See What’s Out There: There’s more Iñupiat resources than you might think, although it may take a little bit of digging to find it. Much of the Iñupiat language resources that are available have been created for students and teachers, so take advantage of that and use them. Check out this document for a list of resources.
Allow Mistakes: Language learning is a scary thing, and it gets more difficult and frightening the older we get. Many students are apprehensive about speaking because they feel uncomfortable making mistakes, whether it is mistakes in pronunciation, getting words mixed up or in constructing their sentences. In a language class, it is important to create an environment where students are allowed to make mistakes. As children, we didn’t go from baby-talk straight to perfectly formed sentences. It was a process, and learning a language later in life is definitely a process that takes time and many mistakes.
Get Student Input: Several years ago, I attended a Where Are Your Keys (a language learning method) training session. At the end of each training session, we conducted a “pluses and deltas” session. This this where the students are invited to share what they thought went well or worked for them (“pluses” or + ), and what they would change about the lessons (“deltas” or Δ). The teacher writes down all suggestions and uses them to adapt their teaching strategies and approaches. What I liked about this is that it gets students to think about their learning, and it reframes the old “pros and cons” approach into something more active. The delta symbol (Δ) signifies change, while “con” simply implies negativity. When students share things that didn’t work for them, see it as an opportunity to adapt your teaching methods to best fit the needs of your particular class.

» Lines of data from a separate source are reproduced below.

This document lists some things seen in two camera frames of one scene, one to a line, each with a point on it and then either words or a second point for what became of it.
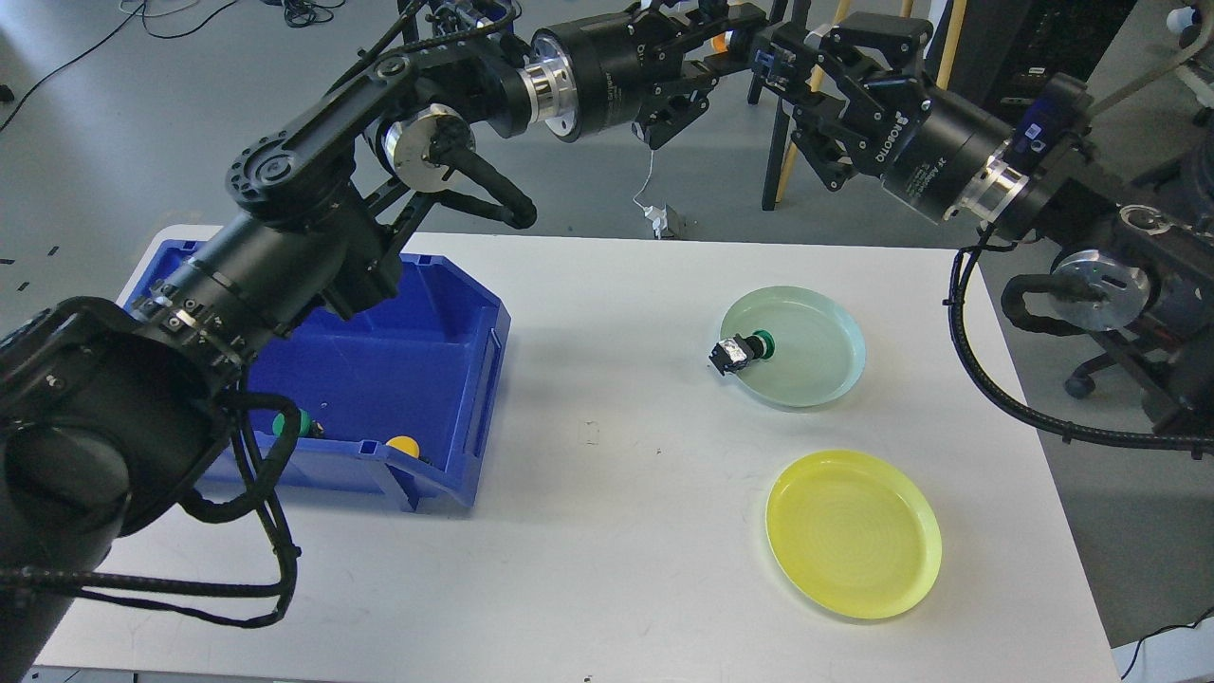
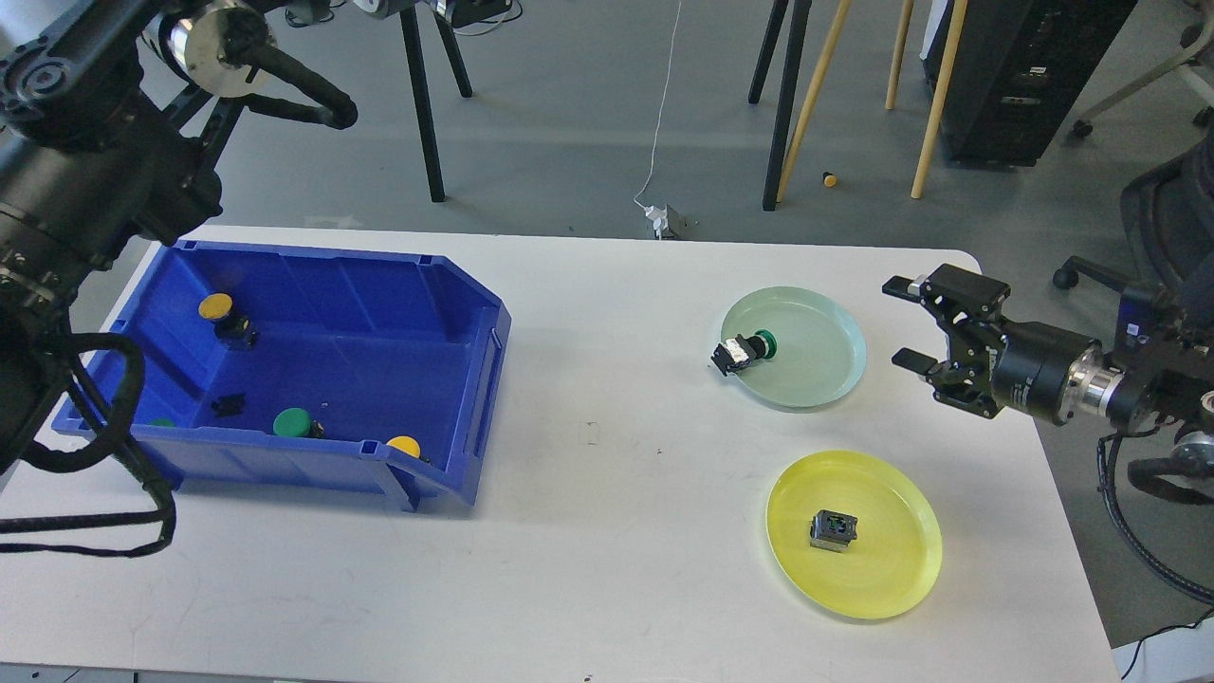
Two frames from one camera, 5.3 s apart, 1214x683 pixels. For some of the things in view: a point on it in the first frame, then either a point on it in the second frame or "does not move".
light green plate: (818, 348) does not move
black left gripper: (593, 77) → (464, 12)
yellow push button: (721, 42) → (833, 531)
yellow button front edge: (404, 444) does not move
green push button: (733, 354) does not move
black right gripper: (870, 107) → (990, 364)
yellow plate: (854, 534) does not move
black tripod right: (781, 123) does not move

Communicate and Collaborate: Know other language teachers? Get their input. Even if you don’t teach the same language, other language teachers may have methods, lesson plans, and activities that you might find useful in your own class. You might even be able to collaborate with their classes through Skype, Google Hangout or Zoom.
Share: Got a great lesson plan? Do you have an activity that worked really well in your class? Share it with others.